Il mit la main droite dans sa poche et tâta ce qui s'y trouvait d'abord du bout des doigts, puis de l'intérieur des doigts, puis de la paume ; la paume de sa main cassée.

– Pardon, dit-elle. Et maintenant reprenons comme avant, par le bon bout. Nous allons nous consacrer avec joie au fromage.

– Parfait, dit le colonel. Je me demande quels fromages il peut bien avoir ?

– Parle-moi de la dernière guerre, dit la jeune fille. Et après nous irons en gondole dans le vent froid.

– Ce n'était pas très intéressant, dit le colonel. Pour nous, bien sûr, c'est toujours intéressant, ce genre de choses. Mais il n'y a eu que trois, ou peut-être quatre, phases qui m'aient vraiment passionné.

– Pourquoi cela ?

– Nous luttions contre un ennemi en déroute dont les moyens de communication avaient été détruits. Nous avons anéanti des tas de divisions sur le papier, mais c'étaient des divisions fantômes. Pas des vraies. Notre aviation tactique les avait supprimées avant même qu'elles soient nées. Ça n'a été vraiment difficile qu'en Normandie, à cause du terrain, et quand nous avons crevé le front pour ouvrir le passage aux blindés de Georgie Patton, et qu'il a fallu tenir la porte ouverte à deux battants.

– Comment fait-on pour ouvrir la route aux blindés ? Raconte, je t'en prie.

– D'abord, on se bat pour enlever une ville qui contrôle toutes les routes principales. Appelons-la Saint-Lô. Puis il faut dégager les routes en prenant d'autres villes et d'autres villages. L'ennemi a une ligne de résistance principale, mais il ne peut pas amener ses divisions pour contre-attaquer parce que les chasseurs-bombardiers les coincent en chemin. Ça ne t'ennuie pas ? Moi, ça m'assomme horriblement.

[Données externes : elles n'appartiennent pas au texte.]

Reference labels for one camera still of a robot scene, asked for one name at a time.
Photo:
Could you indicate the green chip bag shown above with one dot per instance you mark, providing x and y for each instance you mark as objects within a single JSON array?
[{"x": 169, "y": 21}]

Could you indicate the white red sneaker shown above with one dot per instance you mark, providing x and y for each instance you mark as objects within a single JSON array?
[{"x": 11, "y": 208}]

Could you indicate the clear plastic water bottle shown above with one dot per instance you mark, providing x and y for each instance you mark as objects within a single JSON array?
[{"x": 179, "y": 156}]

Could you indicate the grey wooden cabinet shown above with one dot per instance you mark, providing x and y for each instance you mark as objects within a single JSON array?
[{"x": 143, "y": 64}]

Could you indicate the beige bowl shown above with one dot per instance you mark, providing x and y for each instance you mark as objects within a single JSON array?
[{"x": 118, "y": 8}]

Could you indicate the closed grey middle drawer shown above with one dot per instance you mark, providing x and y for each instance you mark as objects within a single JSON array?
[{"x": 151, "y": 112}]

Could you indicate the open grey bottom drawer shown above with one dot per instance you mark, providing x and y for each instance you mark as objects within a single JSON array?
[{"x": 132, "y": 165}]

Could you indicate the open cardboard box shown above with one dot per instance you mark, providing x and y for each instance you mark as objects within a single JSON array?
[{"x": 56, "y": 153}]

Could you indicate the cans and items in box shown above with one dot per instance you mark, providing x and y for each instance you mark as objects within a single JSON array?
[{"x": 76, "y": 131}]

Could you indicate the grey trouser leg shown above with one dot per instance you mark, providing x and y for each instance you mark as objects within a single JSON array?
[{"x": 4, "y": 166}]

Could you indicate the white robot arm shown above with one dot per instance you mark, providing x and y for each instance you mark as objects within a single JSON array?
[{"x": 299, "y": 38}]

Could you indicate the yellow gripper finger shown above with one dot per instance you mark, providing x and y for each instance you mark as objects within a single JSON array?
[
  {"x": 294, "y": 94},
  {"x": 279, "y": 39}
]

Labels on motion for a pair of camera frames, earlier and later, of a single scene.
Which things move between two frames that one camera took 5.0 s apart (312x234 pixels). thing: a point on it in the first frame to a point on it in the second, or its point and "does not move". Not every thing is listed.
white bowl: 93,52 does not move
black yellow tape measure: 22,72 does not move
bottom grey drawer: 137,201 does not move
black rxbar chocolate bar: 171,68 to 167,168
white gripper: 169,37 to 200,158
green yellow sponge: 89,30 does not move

– Non, ça ne m'ennuie pas. C'est la première fois qu'on me parle de ces choses d'une manière compréhensible.

– Merci, dit le colonel. Tu as vraiment envie d'en savoir davantage sur cette triste science ?

– Je t'en prie, dit-elle. Je t'aime, tu sais, et je voudrais partager cela avec toi.

– C'est un métier qui ne se partage avec personne, dit le colonel. Je t'explique seulement le mécanisme. Je peux y introduire des anecdotes pour que ce soit plus intéressant, ou plausible.

– Quelques anecdotes, s'il te plaît.

– La prise de Paris, ç'a été zéro, dit le colonel. Tout juste une expérience sentimentale. Non pas une opération militaire. Nous avons tué quelques dactylos et liquidé le rideau de troupes que les Allemands avaient laissé, comme toujours, pour couvrir leur retraite. Ils avaient calculé, je pense, qu'ils n'auraient que faire de toute une sacrée bande de ronds-de-cuir, et ils les ont laissés derrière, pour tenir lieu de soldats.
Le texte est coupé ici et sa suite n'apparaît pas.